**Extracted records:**
#####

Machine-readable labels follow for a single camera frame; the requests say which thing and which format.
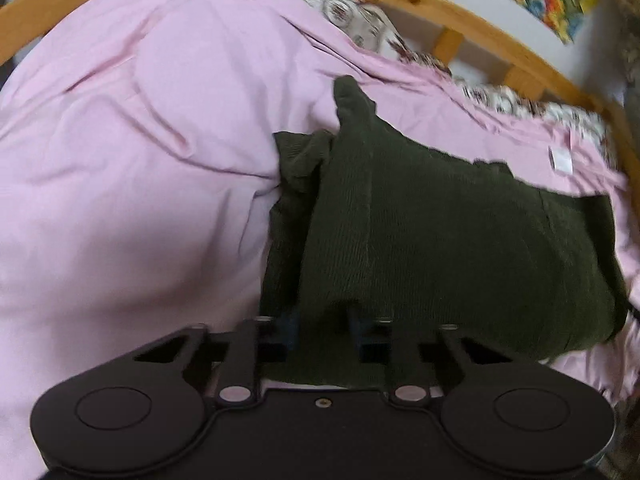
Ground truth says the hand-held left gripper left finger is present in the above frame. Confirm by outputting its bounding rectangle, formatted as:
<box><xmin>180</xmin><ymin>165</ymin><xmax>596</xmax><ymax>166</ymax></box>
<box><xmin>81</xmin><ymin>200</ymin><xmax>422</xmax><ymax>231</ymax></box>
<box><xmin>134</xmin><ymin>312</ymin><xmax>301</xmax><ymax>409</ymax></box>

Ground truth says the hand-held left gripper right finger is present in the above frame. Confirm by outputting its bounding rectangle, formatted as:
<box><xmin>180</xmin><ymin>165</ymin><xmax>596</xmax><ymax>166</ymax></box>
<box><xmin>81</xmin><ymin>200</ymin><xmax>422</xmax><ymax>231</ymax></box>
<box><xmin>347</xmin><ymin>307</ymin><xmax>507</xmax><ymax>407</ymax></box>

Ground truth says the dark green corduroy jacket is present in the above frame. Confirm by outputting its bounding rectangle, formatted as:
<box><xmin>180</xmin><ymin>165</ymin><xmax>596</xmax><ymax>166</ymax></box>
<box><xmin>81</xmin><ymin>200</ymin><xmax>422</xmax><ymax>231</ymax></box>
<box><xmin>258</xmin><ymin>75</ymin><xmax>632</xmax><ymax>389</ymax></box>

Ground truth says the pink blanket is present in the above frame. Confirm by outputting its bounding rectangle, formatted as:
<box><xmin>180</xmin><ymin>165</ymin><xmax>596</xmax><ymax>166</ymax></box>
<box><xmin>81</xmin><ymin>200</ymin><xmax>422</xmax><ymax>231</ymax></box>
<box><xmin>0</xmin><ymin>0</ymin><xmax>640</xmax><ymax>480</ymax></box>

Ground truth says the floral patterned bed sheet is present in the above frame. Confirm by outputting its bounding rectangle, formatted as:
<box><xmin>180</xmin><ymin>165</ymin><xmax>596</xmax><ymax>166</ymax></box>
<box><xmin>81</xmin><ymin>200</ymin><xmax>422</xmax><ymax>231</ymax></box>
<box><xmin>276</xmin><ymin>0</ymin><xmax>627</xmax><ymax>173</ymax></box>

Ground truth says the dark patterned hanging cloth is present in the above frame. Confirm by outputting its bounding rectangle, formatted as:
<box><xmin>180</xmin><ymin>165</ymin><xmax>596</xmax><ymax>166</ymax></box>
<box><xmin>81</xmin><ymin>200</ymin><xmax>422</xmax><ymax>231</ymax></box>
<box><xmin>614</xmin><ymin>0</ymin><xmax>640</xmax><ymax>128</ymax></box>

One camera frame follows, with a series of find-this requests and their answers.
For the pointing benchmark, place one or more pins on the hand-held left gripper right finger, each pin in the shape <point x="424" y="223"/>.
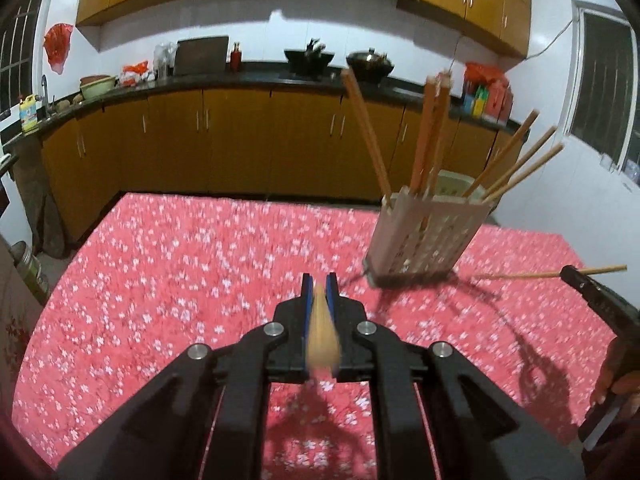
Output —
<point x="334" y="287"/>

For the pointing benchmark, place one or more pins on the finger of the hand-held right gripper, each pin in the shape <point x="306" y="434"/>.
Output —
<point x="595" y="295"/>

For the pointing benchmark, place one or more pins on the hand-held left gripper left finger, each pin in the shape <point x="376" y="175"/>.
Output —
<point x="306" y="300"/>

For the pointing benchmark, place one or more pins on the light wooden chopstick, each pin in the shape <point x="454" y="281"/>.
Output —
<point x="530" y="170"/>
<point x="505" y="152"/>
<point x="322" y="340"/>
<point x="525" y="157"/>
<point x="525" y="275"/>

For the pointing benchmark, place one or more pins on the beige perforated chopstick holder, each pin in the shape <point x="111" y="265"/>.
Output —
<point x="425" y="240"/>

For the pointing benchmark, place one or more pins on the reddish wooden chopstick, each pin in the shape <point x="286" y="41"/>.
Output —
<point x="365" y="130"/>
<point x="440" y="125"/>
<point x="425" y="130"/>

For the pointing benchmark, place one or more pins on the black wok with utensils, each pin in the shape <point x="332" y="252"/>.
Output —
<point x="309" y="60"/>

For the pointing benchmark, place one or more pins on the person's right hand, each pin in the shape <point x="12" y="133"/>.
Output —
<point x="602" y="385"/>

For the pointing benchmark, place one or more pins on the red floral tablecloth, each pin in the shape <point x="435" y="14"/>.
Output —
<point x="175" y="285"/>

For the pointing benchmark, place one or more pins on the light green plastic stool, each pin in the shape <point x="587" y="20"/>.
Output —
<point x="452" y="182"/>

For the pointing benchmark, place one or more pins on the yellow wooden base cabinets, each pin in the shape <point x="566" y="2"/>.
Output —
<point x="235" y="140"/>

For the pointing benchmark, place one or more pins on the barred window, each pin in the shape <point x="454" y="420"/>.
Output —
<point x="15" y="50"/>
<point x="600" y="90"/>

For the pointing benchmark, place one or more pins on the green yellow box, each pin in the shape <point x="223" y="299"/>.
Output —
<point x="481" y="102"/>

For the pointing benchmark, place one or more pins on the black wok with lid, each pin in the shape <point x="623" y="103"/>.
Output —
<point x="370" y="65"/>

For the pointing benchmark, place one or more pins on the red plastic bags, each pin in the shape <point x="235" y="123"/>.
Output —
<point x="492" y="87"/>

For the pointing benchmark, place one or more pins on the black kitchen countertop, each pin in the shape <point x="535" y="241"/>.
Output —
<point x="225" y="82"/>

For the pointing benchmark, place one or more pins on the red bottle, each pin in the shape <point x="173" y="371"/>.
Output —
<point x="236" y="60"/>

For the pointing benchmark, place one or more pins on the dark cutting board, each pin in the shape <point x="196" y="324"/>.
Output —
<point x="200" y="55"/>

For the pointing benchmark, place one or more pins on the clear jar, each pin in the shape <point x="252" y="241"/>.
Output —
<point x="162" y="62"/>

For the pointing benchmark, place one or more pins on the stacked metal pots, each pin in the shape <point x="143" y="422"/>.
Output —
<point x="25" y="260"/>

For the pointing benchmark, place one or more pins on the red and white bag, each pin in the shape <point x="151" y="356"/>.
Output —
<point x="135" y="72"/>

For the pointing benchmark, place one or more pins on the green basin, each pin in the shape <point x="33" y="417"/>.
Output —
<point x="97" y="89"/>

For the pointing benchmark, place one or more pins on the yellow bottle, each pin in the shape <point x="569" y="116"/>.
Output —
<point x="28" y="115"/>

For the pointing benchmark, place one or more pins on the metal faucet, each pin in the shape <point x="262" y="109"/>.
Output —
<point x="45" y="90"/>

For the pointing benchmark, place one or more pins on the hanging red plastic bag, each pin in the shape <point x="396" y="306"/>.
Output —
<point x="57" y="45"/>

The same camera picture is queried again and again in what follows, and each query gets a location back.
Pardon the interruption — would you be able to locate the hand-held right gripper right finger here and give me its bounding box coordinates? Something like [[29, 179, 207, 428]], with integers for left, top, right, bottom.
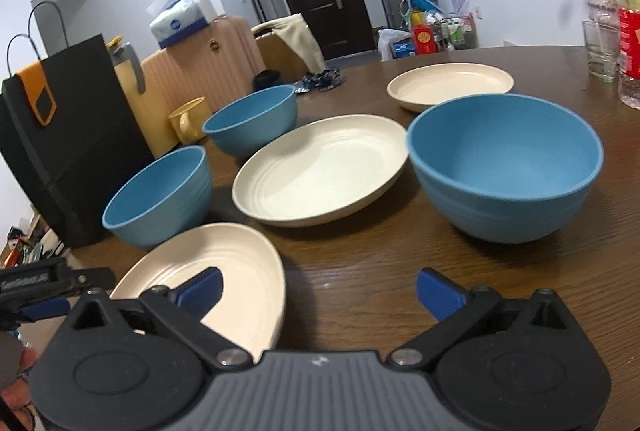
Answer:
[[386, 268, 573, 369]]

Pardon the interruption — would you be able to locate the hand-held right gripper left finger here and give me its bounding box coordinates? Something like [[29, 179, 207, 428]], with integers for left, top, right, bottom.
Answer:
[[69, 267, 253, 371]]

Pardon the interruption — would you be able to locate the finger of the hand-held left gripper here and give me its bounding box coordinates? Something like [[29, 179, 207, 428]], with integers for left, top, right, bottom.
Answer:
[[15, 297, 72, 323], [67, 267, 117, 294]]

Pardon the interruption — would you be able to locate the cream plate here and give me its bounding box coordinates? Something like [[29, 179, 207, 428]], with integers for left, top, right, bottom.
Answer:
[[231, 114, 410, 228], [109, 222, 287, 362], [386, 62, 515, 113]]

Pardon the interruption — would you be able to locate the blue bowl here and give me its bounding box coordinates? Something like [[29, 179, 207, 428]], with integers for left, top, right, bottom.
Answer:
[[407, 94, 605, 244], [102, 145, 214, 249], [202, 84, 298, 158]]

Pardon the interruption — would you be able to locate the person's left hand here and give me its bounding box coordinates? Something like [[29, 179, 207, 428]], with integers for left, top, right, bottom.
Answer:
[[0, 346, 41, 431]]

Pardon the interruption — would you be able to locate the black paper bag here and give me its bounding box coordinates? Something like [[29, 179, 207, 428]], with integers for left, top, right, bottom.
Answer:
[[0, 1, 156, 249]]

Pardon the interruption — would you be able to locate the yellow mug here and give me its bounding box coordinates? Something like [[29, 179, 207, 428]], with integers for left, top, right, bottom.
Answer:
[[167, 96, 213, 146]]

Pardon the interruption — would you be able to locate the orange bag tag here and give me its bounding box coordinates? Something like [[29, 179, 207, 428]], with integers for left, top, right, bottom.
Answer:
[[14, 60, 59, 128]]

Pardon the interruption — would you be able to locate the black cylinder container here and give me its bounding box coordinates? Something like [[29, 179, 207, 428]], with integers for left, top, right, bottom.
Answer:
[[254, 71, 283, 92]]

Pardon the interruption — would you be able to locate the pink ribbed suitcase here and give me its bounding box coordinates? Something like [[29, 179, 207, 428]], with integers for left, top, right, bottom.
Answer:
[[141, 14, 266, 152]]

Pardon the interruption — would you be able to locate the red box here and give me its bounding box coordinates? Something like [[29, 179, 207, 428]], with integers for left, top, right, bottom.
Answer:
[[411, 24, 437, 57]]

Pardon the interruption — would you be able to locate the white plastic bag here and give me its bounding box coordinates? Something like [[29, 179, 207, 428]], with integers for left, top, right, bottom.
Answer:
[[377, 28, 411, 61]]

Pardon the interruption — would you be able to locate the white blue tissue pack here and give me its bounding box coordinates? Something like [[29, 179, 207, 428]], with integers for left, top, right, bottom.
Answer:
[[148, 0, 221, 51]]

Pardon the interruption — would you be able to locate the cream cloth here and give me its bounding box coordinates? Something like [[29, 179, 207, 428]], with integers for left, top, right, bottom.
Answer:
[[250, 14, 326, 72]]

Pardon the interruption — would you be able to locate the clear drinking glass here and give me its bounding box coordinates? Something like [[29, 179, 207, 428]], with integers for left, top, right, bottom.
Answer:
[[581, 20, 621, 83]]

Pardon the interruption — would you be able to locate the blue bag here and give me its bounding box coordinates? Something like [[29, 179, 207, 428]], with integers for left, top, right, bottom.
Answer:
[[400, 0, 443, 18]]

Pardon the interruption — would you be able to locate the red label water bottle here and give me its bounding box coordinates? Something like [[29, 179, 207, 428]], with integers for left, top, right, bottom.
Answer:
[[616, 0, 640, 109]]

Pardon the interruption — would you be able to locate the yellow suitcase with grey handle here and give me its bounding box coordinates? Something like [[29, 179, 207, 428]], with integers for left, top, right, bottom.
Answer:
[[107, 38, 176, 159]]

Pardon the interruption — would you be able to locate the wire storage cart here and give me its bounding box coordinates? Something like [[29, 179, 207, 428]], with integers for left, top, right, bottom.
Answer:
[[434, 11, 477, 52]]

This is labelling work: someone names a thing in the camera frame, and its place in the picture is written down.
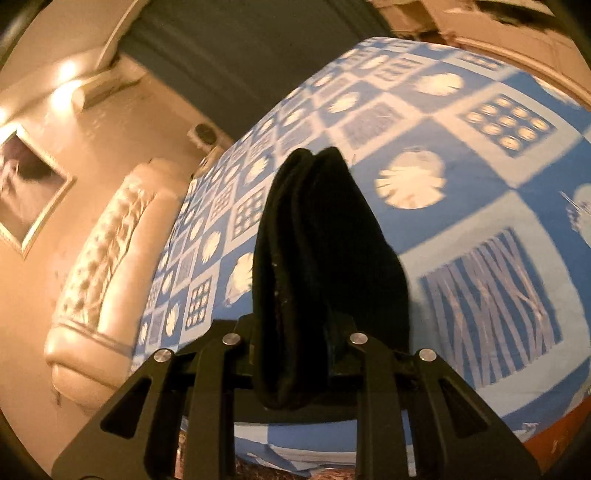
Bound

#####

**Task item:** In the data above, which lines lie between the line with "on the metal" and the line with "The same camera", inclusive? Print those lines exactly and nothing else.

**Solution for this problem:**
For the pointing benchmark, place one or more pins on the metal faucet, each pin in the shape <point x="262" y="109"/>.
Output —
<point x="45" y="90"/>

For the pointing benchmark, place one or more pins on the hanging red plastic bag, each pin in the shape <point x="396" y="306"/>.
Output —
<point x="57" y="45"/>

The same camera picture is queried again and again in what follows, and each query gets a location back.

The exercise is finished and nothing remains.